##### Provided data #####
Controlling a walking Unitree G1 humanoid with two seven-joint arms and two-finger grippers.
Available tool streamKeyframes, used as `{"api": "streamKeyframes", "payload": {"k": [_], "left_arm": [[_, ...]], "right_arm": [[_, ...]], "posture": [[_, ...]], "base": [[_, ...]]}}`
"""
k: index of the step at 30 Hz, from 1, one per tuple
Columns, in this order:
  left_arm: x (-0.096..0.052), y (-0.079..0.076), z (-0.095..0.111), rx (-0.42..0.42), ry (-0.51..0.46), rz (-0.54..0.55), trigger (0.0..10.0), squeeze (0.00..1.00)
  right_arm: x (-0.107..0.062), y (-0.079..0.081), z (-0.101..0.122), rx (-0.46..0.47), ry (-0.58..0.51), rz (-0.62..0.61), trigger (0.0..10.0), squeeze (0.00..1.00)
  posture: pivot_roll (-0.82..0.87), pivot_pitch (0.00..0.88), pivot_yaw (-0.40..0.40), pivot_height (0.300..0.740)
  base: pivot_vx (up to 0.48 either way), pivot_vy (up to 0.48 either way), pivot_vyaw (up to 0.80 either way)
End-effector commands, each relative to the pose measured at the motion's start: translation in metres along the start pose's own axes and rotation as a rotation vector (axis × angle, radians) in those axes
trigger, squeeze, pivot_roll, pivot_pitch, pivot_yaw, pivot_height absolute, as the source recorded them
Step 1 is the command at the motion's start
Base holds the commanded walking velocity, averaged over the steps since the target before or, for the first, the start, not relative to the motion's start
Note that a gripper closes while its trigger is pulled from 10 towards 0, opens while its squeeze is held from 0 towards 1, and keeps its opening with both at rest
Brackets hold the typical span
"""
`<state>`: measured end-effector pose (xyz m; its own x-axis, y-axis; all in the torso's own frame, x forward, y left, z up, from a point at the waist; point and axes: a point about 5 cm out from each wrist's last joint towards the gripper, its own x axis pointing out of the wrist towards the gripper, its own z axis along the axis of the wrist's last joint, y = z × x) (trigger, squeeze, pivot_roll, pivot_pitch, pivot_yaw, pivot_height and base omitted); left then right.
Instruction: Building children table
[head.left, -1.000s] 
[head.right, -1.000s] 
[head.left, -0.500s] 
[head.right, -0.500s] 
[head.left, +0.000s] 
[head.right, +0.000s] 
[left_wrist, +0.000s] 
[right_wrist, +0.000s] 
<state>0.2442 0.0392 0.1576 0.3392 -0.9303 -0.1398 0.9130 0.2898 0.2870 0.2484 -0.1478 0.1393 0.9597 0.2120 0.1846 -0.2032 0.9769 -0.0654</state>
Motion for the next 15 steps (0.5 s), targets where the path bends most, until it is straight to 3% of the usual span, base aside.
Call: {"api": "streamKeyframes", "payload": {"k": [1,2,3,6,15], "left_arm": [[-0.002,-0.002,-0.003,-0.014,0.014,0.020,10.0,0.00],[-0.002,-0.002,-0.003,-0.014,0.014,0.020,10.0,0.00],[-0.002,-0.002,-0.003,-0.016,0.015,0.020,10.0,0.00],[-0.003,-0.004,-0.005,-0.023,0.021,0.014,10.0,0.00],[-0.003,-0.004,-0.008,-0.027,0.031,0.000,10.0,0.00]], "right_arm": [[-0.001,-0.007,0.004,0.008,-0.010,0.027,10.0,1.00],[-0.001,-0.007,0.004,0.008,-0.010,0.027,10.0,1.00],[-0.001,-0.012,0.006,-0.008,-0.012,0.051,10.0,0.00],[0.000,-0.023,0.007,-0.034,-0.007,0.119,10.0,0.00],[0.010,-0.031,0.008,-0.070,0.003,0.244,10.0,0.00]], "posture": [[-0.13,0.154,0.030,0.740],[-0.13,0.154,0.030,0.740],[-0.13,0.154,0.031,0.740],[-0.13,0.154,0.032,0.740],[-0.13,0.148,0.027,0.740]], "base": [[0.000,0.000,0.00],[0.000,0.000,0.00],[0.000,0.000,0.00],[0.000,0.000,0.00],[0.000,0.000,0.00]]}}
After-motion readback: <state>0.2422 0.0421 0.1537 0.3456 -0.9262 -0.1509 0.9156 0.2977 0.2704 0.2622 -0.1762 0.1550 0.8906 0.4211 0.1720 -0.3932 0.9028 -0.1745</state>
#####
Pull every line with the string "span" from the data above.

Brackets hold the typical span
Motion for the next 15 steps (0.5 s), targets where the path bends most, until it is straight to 3% of the usual span, base aside.

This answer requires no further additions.